Transforming from a Specialist to a Generalist
This holiday season, with my young adult children home from college and high school, I had several moments to question my station in life. Not quite at the half century mark, but too close for comfort, I noticed that I could not rattle off all those technical tips, tricks, shortcuts, and “cool” and “impressive” factoids that kept me in their conversation in years past. Climbing the treadmill incline this morning, I pondered this troubling evolution or more accurately degradation in my life.

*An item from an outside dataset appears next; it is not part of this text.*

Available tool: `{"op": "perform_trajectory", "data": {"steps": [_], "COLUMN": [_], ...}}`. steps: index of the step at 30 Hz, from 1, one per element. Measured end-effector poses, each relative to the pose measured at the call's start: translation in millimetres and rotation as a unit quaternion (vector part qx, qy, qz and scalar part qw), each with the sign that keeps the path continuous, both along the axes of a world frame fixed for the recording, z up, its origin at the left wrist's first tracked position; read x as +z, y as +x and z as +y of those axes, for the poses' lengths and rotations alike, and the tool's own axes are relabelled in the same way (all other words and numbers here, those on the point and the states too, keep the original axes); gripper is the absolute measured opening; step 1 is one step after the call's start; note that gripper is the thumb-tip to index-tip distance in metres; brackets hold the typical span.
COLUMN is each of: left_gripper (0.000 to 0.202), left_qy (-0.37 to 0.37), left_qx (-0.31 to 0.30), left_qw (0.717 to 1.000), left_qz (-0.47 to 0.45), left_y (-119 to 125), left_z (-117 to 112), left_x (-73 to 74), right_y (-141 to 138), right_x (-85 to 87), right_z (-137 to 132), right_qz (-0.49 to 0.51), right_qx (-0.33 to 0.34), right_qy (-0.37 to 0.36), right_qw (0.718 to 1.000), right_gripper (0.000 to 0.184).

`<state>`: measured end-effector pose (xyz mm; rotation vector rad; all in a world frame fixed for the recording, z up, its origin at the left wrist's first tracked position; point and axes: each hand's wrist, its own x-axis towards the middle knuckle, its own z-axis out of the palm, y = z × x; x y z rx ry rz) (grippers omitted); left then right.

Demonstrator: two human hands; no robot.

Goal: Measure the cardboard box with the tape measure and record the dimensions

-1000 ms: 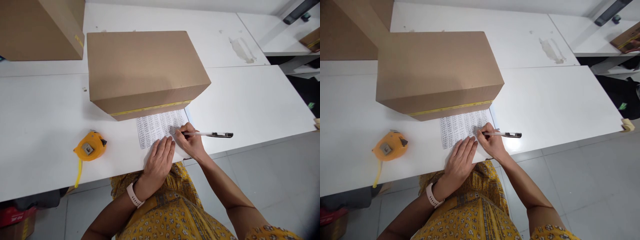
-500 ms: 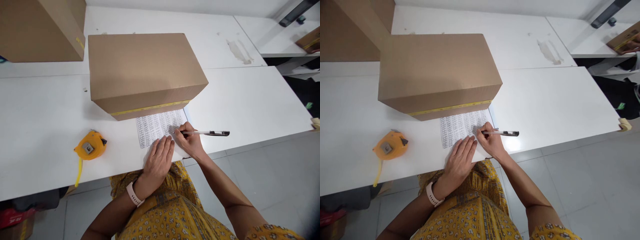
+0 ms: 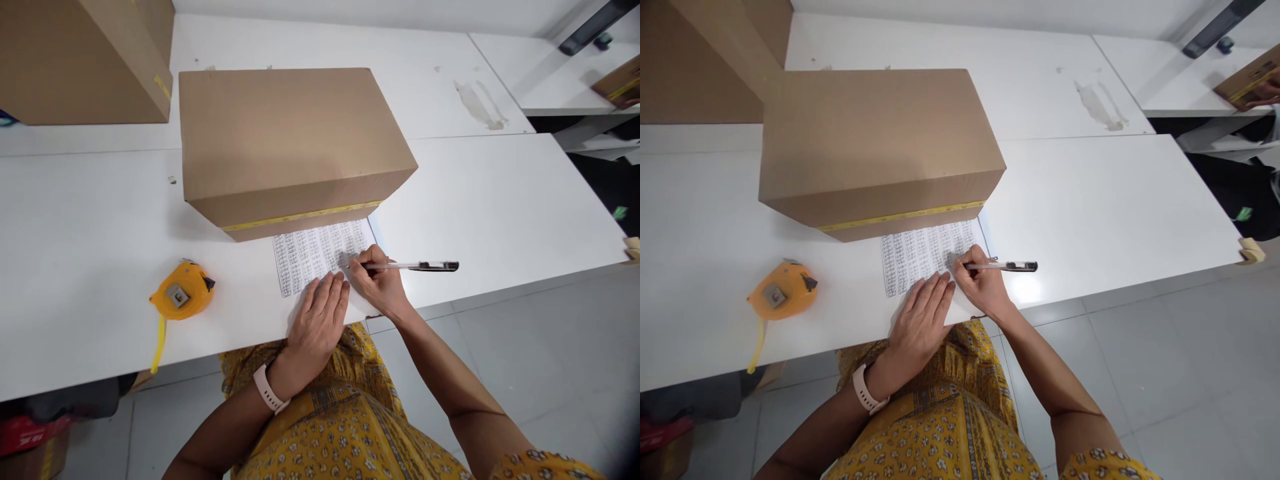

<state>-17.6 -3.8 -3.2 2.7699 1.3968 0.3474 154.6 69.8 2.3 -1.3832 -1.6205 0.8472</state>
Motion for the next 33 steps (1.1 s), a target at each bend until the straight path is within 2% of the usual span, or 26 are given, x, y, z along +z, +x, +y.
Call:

I serve on the Connecticut Association of Independent Schools (CAIS) Commission on Technology (COT). A wonderful group of professionals in the academic, administrative, and information technology sectors of independent schools from kindergarten to high school, day to boarding, tiny to mini-college size, the COT offers a service to members schools to perform a technology review. (Search #caisct on Twitter.) I had the privilege to serve on two and lead one team this past fall. Schools are uneasy but eager to seek support at a time as technology changes. They sense a seismic change approaching and want to be prepared.
Each of these three schools, vastly different in size and scope, had a common theme. The schools had one or more resources to perform break/fix operations. They had specialists to focus on infrastructure and administrative systems. Organizationally, their technology departments were fire departments waiting for the next call, rushing off to drench small blazes, and constantly monitoring potential hot spots to avoid large scale wild fires.
The missing piece was a resource to take a long view of all their systems and academic technology. There was no fire battalion. In other words, there was no one serving as a technology generalist, whose mission was to form strategic vision and keep the school aligned to the growing transformation happening within education and academic technology. Devices such as the iPad are forcing all of us to question all of our established paradigms.
As the treadmill increased to incline setting number seven, I realized that I had transformed from a specialist to a generalist. Hired to originally to oversee the school’s help desk and day to day operations, I prided myself on all the small details of my school’s technology operation in years past. Now as director, and in this role I serve as chief information officer,
I think and act with a much broader stroke. Several years ago, I attended a Educause seminar in Snowmass, Colorado for new directors of IT. A major theme of the conference was to become the big thinker and allow your other department members to work on the details. For the institution and department to succeed, I would have to perform this metamorphosis. I pause at the end of this calendar year to acknowledge my successful completion of this transition.
Of course my kids want the immediate answers to their questions. They, in fact, attempt to finish my sentences for me. They are not interested in a discussion of educational technology in 24 or 96 months. They are not debating the classroom of the future, overhead projectors versus LCD panels, ubiquitous wireless to accommodate a shifting model towards mobile technology, STEM integration, video on demand, or iPads everywhere. They are specialists in their world. I am a generalist in mine.
A major challenge for small independent schools is to create a position that serves this role. Always a battle and a question of budget, this type of guidance is no longer optional. There is a dedicated resource in all schools to handle finances and perform budget forecasting. To join the exciting transformations facing education today, schools need to have a similar person in technology.